Hot on the heels of the release of debut album More Nothing, and with a spattering of tracks from their previous EP and singles in tow, the trio play a well balanced set of old and new cuts. While the latter bring heavy doses of frenzy, by comparison tracks from the former inject some respite, allowing for the crowd to come up for air before plunging Sneaky's back into a womb of distortion.
Singing duties are divvied up between guitarists Lola Hammerich and Andrea Thuesen, allowing for discordant harmonies and varied vocal offerings, ranging from reflective to angst-ridden. Kudos to drummer Benedicte Pierleoni for her restrained thrashing, managing to be both loud and leery with every haymaker. The line-up lacks a bass player, but they don't feel missed – the two-guitar attack allow for solos by the boatload, often in duelling pairs before great flooding crescendos.

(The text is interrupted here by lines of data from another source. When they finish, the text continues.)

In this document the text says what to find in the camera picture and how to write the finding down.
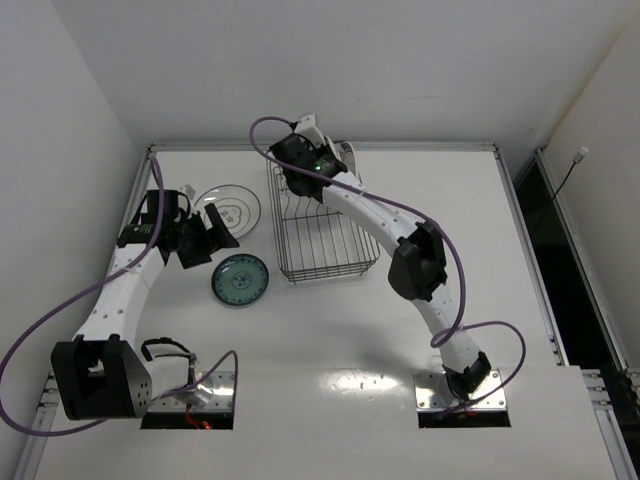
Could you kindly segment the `green red rimmed plate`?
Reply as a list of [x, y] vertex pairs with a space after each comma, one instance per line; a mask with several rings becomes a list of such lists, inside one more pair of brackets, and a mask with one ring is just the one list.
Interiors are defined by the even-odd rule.
[[346, 165], [348, 171], [358, 180], [361, 179], [358, 173], [356, 150], [351, 142], [341, 141], [336, 145], [341, 161]]

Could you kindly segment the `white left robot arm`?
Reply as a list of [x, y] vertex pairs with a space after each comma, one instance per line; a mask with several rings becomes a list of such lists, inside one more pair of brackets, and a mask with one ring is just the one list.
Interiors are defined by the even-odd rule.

Baby In Vain make destruction look calculated and measured with their colossal levels of competence and confidence, a vividly displayed combo by the early-twenty-somethings. The crowd is so intoxicated by the noise rock offerings that they won’t allow the trio to flee without an encore, a request the band displays great humility in receiving. With a winning final card close-to-hand, they unleash their ultimate wave of aggression, leaving the crowd standing aghast in its wake.